__What you have to do__
Which lines of the entries contain the word "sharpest"? Please list them.
____
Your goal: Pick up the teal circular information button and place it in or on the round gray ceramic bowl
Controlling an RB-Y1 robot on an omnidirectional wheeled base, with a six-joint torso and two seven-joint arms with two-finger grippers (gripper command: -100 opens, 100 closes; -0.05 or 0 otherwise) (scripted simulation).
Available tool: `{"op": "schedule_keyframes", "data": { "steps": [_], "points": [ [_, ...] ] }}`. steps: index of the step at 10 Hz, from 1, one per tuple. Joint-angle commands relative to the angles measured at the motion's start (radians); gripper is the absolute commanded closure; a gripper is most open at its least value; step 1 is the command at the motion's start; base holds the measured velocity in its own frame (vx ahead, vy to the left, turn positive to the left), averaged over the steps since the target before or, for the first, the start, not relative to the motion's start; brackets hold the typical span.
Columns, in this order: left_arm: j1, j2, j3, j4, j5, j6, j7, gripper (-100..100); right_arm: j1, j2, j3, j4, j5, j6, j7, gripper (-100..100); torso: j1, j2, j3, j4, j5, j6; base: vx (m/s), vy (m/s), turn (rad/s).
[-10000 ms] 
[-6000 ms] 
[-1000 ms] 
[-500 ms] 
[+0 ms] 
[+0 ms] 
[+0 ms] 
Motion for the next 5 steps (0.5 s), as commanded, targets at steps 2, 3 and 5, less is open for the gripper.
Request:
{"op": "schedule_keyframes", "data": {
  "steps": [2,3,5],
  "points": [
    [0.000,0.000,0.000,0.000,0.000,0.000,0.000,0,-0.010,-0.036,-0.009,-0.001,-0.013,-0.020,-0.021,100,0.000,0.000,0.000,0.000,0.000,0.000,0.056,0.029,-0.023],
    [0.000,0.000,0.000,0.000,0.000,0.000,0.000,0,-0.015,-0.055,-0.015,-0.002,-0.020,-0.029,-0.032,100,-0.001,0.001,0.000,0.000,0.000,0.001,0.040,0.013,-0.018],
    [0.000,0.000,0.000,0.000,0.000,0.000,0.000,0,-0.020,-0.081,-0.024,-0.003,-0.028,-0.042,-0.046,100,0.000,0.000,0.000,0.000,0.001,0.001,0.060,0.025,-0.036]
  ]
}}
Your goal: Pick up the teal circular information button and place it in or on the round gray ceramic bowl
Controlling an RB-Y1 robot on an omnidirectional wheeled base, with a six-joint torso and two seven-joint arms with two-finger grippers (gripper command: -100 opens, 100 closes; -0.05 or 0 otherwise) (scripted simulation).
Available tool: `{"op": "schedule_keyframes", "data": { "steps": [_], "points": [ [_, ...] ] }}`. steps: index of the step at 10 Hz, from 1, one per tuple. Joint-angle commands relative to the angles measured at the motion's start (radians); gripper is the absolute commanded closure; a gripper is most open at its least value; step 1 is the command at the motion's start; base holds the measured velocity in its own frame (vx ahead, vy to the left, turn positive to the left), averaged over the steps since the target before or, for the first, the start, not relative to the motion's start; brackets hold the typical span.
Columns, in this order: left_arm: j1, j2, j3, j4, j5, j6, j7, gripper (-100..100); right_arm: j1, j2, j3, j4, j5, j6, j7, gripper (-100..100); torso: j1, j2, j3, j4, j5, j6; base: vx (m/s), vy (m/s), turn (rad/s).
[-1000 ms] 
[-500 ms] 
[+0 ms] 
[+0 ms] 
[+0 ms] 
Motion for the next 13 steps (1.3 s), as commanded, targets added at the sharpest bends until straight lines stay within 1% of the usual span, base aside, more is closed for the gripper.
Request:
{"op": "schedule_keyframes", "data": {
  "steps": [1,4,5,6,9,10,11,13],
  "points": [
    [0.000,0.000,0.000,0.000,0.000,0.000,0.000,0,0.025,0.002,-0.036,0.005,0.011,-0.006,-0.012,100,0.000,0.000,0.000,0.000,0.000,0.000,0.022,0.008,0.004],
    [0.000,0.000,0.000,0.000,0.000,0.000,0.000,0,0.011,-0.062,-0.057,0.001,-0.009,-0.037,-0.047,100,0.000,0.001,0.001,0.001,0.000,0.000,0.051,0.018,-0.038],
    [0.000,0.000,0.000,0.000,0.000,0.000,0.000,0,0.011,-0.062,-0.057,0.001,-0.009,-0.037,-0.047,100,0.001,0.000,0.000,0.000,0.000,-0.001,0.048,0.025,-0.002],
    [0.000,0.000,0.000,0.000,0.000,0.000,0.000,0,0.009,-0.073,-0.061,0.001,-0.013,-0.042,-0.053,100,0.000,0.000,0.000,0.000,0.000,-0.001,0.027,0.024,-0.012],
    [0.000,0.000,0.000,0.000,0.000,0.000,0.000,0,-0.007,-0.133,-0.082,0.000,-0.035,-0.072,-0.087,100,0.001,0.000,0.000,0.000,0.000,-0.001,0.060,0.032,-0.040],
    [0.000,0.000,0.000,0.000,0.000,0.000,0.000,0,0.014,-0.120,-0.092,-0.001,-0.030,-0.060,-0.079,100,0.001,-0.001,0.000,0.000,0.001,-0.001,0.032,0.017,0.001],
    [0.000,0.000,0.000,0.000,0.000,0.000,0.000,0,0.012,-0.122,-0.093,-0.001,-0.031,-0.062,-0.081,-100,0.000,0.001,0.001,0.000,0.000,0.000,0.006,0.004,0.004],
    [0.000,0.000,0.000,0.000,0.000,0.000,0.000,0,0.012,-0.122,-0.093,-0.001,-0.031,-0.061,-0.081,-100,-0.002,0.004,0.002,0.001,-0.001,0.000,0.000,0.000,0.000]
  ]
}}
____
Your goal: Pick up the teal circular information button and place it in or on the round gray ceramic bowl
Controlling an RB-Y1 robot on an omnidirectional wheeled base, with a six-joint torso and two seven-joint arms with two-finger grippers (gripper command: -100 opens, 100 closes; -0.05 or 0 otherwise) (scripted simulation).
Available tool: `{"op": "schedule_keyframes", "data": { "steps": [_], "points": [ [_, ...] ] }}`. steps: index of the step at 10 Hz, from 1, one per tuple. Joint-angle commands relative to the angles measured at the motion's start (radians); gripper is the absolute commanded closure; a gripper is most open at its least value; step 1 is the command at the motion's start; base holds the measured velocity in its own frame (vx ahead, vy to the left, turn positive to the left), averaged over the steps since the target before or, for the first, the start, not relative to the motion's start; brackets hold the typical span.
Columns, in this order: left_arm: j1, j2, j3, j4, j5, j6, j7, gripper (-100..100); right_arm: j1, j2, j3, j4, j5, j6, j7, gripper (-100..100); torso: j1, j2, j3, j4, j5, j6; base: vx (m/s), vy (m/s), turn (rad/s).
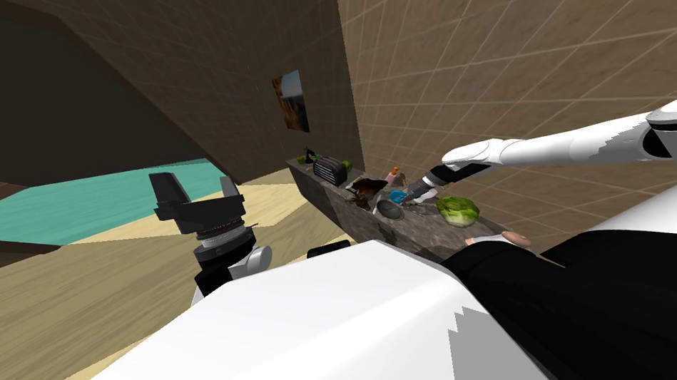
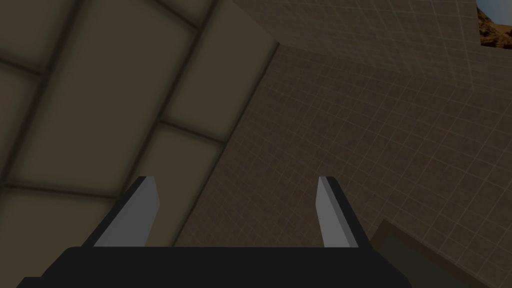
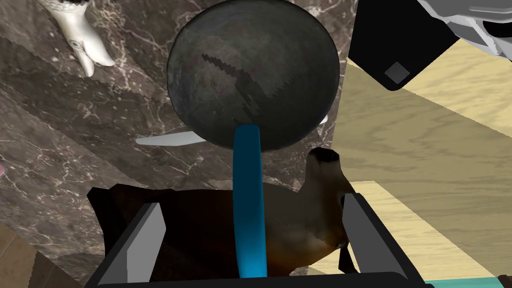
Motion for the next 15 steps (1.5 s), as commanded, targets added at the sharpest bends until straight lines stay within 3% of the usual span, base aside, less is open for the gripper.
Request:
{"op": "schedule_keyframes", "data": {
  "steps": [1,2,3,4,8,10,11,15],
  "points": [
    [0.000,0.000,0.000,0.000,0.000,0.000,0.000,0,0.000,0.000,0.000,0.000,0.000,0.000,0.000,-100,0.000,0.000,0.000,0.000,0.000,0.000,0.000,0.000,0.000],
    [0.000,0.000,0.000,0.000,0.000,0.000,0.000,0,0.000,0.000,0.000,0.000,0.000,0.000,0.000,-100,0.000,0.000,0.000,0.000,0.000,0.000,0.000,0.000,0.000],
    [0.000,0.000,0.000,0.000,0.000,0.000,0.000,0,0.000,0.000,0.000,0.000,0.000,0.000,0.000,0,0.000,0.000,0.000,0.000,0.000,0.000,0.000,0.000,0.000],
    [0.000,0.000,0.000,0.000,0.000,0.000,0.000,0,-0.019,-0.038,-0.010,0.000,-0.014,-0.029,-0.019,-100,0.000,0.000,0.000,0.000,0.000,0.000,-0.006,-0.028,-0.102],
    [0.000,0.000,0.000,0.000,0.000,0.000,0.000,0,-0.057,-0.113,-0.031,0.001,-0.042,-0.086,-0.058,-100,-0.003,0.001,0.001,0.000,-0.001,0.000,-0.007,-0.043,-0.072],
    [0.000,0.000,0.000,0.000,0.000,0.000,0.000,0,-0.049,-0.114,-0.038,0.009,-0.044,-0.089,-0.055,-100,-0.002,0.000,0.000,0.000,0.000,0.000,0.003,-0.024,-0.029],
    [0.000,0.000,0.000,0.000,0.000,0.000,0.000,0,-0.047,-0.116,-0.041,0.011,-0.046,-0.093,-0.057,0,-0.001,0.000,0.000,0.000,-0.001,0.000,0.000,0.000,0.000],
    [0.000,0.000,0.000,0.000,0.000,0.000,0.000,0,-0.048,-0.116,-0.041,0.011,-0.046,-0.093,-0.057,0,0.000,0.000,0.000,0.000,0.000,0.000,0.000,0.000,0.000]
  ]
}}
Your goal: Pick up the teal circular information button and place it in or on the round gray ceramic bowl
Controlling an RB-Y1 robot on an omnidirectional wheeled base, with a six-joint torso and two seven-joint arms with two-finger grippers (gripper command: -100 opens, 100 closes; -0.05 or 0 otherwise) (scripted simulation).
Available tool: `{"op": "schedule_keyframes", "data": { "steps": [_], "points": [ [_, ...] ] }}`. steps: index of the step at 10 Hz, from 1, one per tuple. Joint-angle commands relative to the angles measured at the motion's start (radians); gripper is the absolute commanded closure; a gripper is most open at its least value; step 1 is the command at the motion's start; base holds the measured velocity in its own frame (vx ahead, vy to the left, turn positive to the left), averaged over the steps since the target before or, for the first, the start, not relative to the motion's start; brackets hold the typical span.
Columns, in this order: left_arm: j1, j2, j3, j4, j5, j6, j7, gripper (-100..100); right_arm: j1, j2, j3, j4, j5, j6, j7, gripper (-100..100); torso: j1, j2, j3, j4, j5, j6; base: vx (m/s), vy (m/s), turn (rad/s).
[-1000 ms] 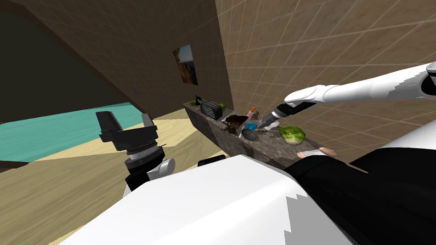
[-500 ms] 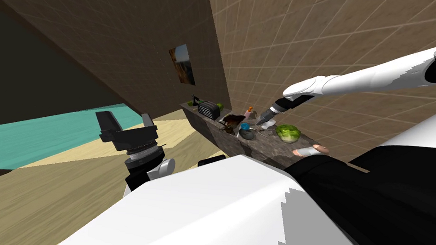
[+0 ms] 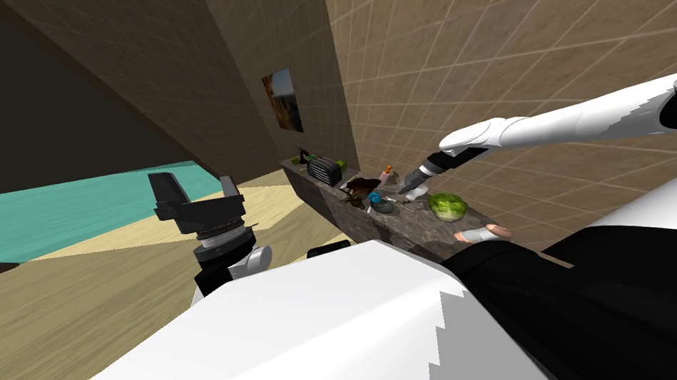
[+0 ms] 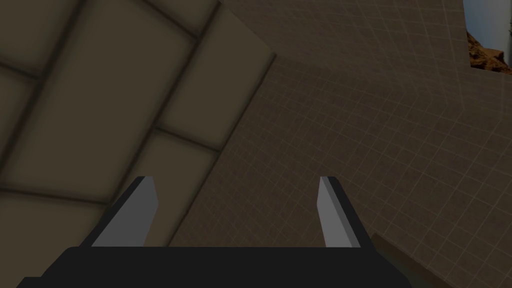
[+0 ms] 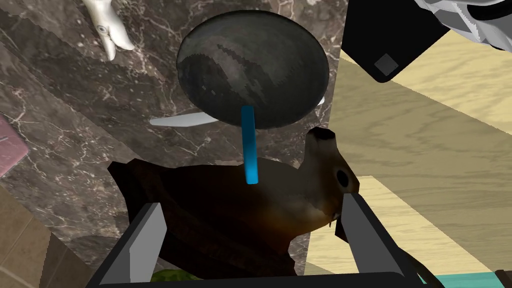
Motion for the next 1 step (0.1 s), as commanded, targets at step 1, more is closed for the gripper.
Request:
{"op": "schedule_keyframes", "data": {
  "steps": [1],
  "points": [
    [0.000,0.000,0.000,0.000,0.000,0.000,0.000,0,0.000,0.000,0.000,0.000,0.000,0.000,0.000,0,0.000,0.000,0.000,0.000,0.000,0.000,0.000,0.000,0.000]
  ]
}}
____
__Answer below__
Motion for the next 13 steps (1.3 s), as commanded, targets added at the sharpest bends until straight lines stay within 1% of the usual span, base aside, more is closed for the gripper.
Motion for the next 15 steps (1.5 s), as commanded, targets added at the sharpest bends until straight lines stay within 3% of the usual span, base aside, less is open for the gripper.

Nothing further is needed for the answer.